Assigned task —
Transcribe the data as written, minus images.

Records —
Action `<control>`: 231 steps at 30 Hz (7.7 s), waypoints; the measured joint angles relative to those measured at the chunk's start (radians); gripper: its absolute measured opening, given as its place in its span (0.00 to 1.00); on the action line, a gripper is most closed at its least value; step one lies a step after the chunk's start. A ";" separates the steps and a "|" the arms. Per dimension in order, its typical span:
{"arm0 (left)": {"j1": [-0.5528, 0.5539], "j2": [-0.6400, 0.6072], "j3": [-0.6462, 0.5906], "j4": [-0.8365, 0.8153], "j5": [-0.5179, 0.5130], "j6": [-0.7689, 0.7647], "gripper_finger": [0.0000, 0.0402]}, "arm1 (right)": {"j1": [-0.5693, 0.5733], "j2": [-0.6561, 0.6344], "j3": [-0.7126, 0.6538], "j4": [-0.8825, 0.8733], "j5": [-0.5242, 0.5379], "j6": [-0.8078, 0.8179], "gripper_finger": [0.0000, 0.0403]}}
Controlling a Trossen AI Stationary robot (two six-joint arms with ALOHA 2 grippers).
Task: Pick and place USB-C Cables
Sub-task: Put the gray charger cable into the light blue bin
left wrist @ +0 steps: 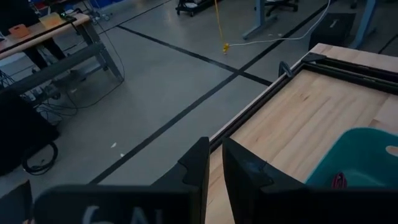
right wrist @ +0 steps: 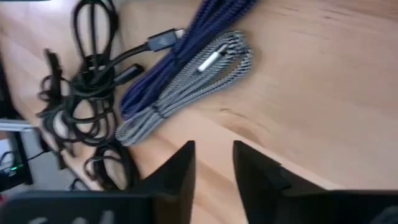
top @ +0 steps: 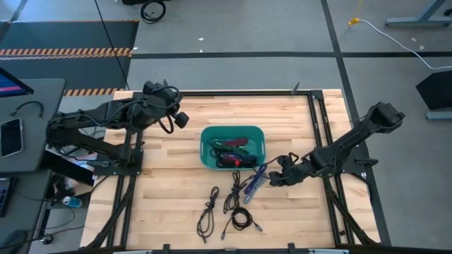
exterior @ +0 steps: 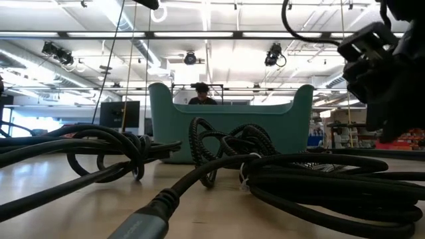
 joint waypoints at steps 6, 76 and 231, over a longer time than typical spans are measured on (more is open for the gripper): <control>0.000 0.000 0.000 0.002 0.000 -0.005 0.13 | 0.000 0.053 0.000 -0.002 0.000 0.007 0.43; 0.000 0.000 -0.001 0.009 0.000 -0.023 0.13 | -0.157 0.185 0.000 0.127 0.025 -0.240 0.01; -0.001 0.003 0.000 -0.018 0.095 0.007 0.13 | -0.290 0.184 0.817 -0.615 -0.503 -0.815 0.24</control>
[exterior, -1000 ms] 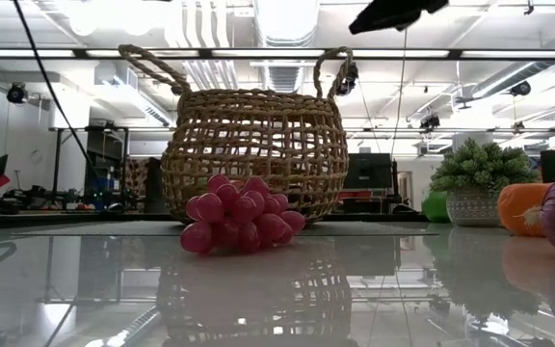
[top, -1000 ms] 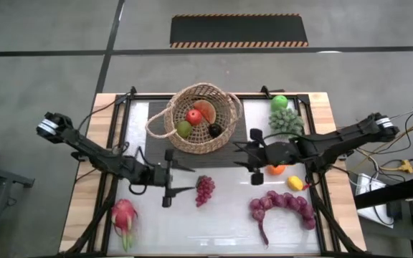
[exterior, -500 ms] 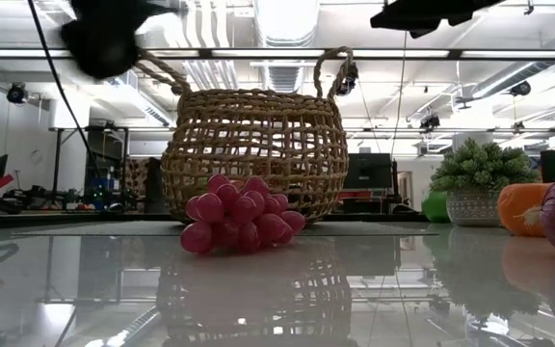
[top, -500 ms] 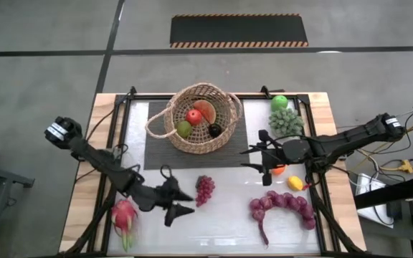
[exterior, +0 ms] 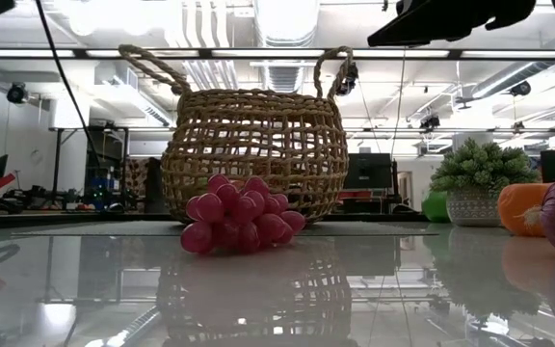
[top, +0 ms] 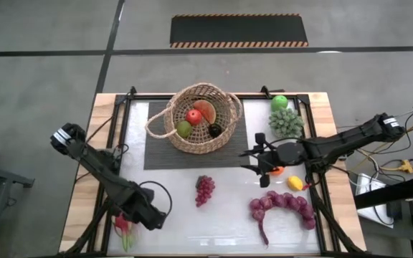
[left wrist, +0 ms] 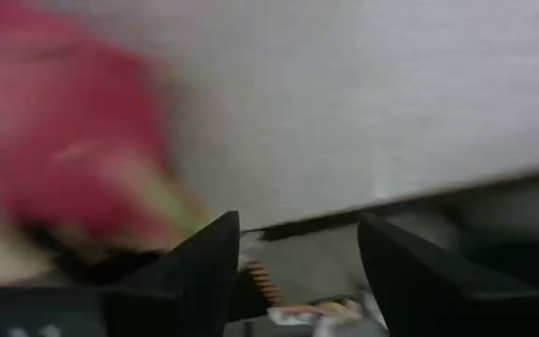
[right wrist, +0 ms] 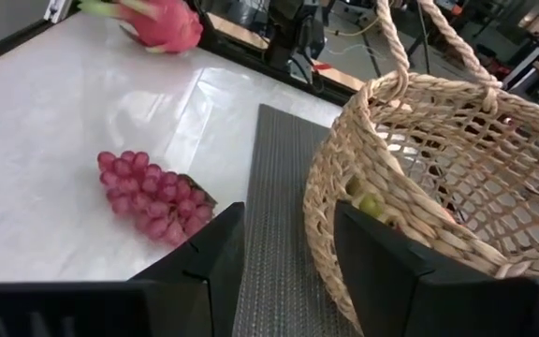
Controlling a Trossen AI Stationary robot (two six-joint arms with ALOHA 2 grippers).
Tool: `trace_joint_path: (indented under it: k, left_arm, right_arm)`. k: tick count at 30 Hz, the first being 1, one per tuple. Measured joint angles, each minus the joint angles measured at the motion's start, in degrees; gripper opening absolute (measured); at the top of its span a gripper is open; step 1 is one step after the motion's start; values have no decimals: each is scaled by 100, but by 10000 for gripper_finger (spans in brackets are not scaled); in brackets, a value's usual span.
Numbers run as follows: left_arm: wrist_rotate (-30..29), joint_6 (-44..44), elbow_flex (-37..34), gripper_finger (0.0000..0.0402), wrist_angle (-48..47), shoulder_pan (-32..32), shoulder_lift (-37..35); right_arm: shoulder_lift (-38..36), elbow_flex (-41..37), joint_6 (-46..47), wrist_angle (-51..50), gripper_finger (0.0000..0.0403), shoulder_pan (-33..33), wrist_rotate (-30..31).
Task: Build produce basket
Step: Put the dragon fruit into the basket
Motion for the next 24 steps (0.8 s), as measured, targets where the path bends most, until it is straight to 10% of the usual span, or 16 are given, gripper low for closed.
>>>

Completed exercise —
Action `<control>`: 231 steps at 30 Hz (7.7 s), waypoints; the measured joint angles relative to those measured at the chunk's start (radians); gripper: its absolute measured opening, given as its place in its span (0.00 to 1.00); on the action line, a gripper is most closed at its least value; step one lies a step after the chunk's start. A ";" separates the steps and a "|" the arms. Per dimension in order, its typical span:
{"arm0 (left)": {"j1": [-0.5528, 0.5539], "j2": [-0.6400, 0.6072], "j3": [-0.6462, 0.5906], "j4": [-0.8365, 0.8153], "j5": [-0.5179, 0.5130], "j6": [-0.7689, 0.7647], "gripper_finger": [0.0000, 0.0402]}, "arm1 (right)": {"j1": [-0.5693, 0.5733], "j2": [-0.6561, 0.6344], "j3": [-0.7126, 0.6538], "j4": [-0.8825, 0.8733], "j5": [-0.5242, 0.5379], "j6": [-0.8078, 0.8179], "gripper_finger": [0.0000, 0.0403]}}
Controlling a Trossen AI Stationary robot (two six-joint arms with ALOHA 2 grippers).
Task: Pick and place USB-C Cables
Sub-task: Put the gray charger cable into the light blue bin
left wrist @ +0 steps: 
right wrist @ +0 steps: 
top @ +0 steps: 
exterior @ +0 steps: 
 joint waypoints at steps 6, 76 and 231, over a longer time than typical spans are measured on (more is open for the gripper): <control>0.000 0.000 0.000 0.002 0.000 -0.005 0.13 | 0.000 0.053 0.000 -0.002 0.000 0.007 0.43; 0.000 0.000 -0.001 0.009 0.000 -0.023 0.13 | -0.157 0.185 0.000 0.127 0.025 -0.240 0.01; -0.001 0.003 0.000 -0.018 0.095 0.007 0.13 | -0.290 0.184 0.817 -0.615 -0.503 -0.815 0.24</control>
[exterior, -1000 ms] 
[top, -1000 ms] 
[exterior, -500 ms] 
[top, -500 ms] 
[exterior, +0 ms] 
[top, +0 ms] 
[left wrist, +0 ms] 
[right wrist, +0 ms] 
Controlling a Trossen AI Stationary robot (two six-joint arms with ALOHA 2 grippers).
Tool: `trace_joint_path: (indented under it: k, left_arm, right_arm)`. k: tick count at 30 Hz, the first being 1, one per tuple. Measured joint angles, each minus the joint angles measured at the motion's start, in degrees; gripper opening absolute (measured); at the top of its span a gripper is open; step 1 is one step after the motion's start; values have no decimals: each is scaled by 100, but by 10000 for gripper_finger (spans in brackets are not scaled); in brackets, a value's usual span.
Numbers run as follows: left_arm: wrist_rotate (-30..29), joint_6 (-44..44), elbow_flex (-37..34), gripper_finger (0.0000..0.0402), wrist_angle (-48..47), shoulder_pan (-32..32), shoulder_lift (-37..35); right_arm: shoulder_lift (-38..36), elbow_flex (-41..37), joint_6 (-46..47), wrist_angle (-51..50), gripper_finger (0.0000..0.0403), shoulder_pan (-33..33), wrist_rotate (-30..31).
Task: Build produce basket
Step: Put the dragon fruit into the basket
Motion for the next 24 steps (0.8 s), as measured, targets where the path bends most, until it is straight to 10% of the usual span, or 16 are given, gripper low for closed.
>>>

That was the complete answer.